SIMBAD references

We extend earlier efforts to determine whether the late (t≥60 days) light curves of Type Ia SNe are better explained by the escape of positrons from the ejecta or by the complete deposition of positron kinetic energy in a trapping magnetic field. We refine our selection of Ia SNe, using those that have extensive BVRI photometry 35 days or more after maximum light. Assuming that all SNe within a given Δm₁₅(B) range form a distinct subclass, we fit a combined light curve for all class members with a variety of models. We improve our previous calculations of energy deposition rates by including the transport of the Comptonized electrons. Their nonlocal and time-dependent energy deposition produces a correction of as much as 0.10 mag for Chandrasekhar-mass models and 0.18 mag for sub-Chandrasekhar-mass models.

We produce bolometric corrections, derived from measured spectra, to B, V, R, and I light curves after day 50. Comparisons of the resulting bolometric light curves with simulated energy deposition rates demonstrate that the energy deposition from the photons and positrons created in ⁵⁶Co⟶⁵⁶Fe decays are consistent with the observations if positron escape is assumed.
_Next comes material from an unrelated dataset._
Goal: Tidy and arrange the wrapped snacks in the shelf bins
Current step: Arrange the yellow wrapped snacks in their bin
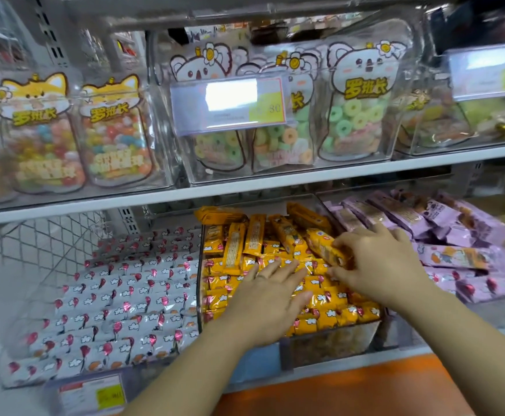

This implies that there is no evidence of additional sources of energy deposition or of a shift of emission into unobserved wavelength ranges between days 60 and 900. The V band is shown to be an accurate indicator of total emission in the 3500-9700 Å range, with a constant fraction (∼25%) appearing in the V band after day 50. This suggests that the V band scales with the bolometric luminosity and that the deposited energy is instantaneously recycled into optical emission during this epoch. We see significant evolution of the colors of SNe Ia between days 50 and 170. We suggest that this may be due to the transition from spectra dominated by emission lines from the radioactive nucleus, ⁵⁶Co, to those from the stable daughter nucleus, ⁵⁶Fe.